The New York City Science and Engineering Fair (NYCSEF) is an annual science fair contested by around 700 high school students from Queens, Manhattan, Bronx, Brooklyn and Staten Island, making it the largest high school research competition in New York City. About 150 participants advance to the finals round. Awards include scholarships to study at CUNY's City College of New York and Hunter College, while the finalists win a trip to represent New York City at the International Science and Engineering Fair. Winners represent Team NYC at ISEF and compete for $4,000,000 in awards. The event is sponsored by the New York City Department of Education (NYCDOE) and the City University of New York (CUNY) Office of Academic Affairs. Other science fairs include the Google Science Fair, Siemens Competition in Math, Science & Technology, Regeneron Science Talent Search and Junior Science and Humanities Symposium.

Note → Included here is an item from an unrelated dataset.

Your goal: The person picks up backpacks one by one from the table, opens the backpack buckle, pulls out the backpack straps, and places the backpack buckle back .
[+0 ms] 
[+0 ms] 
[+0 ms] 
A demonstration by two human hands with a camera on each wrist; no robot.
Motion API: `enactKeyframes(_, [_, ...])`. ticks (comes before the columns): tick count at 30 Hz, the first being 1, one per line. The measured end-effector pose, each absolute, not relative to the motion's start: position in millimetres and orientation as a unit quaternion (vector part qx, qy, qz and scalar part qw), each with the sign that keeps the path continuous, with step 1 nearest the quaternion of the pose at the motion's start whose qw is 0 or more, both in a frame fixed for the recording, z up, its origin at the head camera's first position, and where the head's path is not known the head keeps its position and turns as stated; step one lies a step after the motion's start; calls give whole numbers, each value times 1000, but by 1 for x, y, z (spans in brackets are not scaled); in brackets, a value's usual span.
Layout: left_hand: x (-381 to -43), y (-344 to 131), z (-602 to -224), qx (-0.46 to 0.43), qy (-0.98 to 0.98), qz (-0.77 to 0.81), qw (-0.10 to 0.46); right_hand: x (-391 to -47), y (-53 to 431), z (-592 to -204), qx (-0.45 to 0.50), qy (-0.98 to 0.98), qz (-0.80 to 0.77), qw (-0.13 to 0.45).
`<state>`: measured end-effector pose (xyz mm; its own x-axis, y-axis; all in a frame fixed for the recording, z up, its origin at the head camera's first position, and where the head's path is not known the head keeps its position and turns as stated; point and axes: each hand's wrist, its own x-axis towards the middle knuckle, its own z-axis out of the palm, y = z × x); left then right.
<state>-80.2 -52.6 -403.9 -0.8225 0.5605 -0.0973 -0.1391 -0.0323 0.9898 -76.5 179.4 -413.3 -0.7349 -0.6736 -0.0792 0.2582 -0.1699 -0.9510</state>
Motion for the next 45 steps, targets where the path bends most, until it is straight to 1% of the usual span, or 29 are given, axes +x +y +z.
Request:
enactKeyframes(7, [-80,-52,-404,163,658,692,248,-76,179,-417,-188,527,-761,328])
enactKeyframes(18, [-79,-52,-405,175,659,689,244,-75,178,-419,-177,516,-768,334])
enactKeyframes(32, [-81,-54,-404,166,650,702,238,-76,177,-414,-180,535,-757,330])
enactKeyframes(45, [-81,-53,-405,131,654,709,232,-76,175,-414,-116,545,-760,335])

==Obama's visit to NYCSEF==
In 2011, President Barack Obama and Mayor Michael R. Bloomberg visited the New York City Science and Engineering Fair at the American Museum of Natural History. President Obama was the keynote speaker for the event addressing the 191 students participating at the Finals Round. President Obama said, “I want you to know that you are the key to our success. You’re going to be able to find a job because there’s going to be a great advantage for the skills you’re learning. So you should all be extraordinarily proud of the work you’re doing.”

==Judges==
All of the judges are volunteers who judge the categories in the biological, physical sciences, plant sciences, behavioral and social sciences, mathematics, engineering, etc.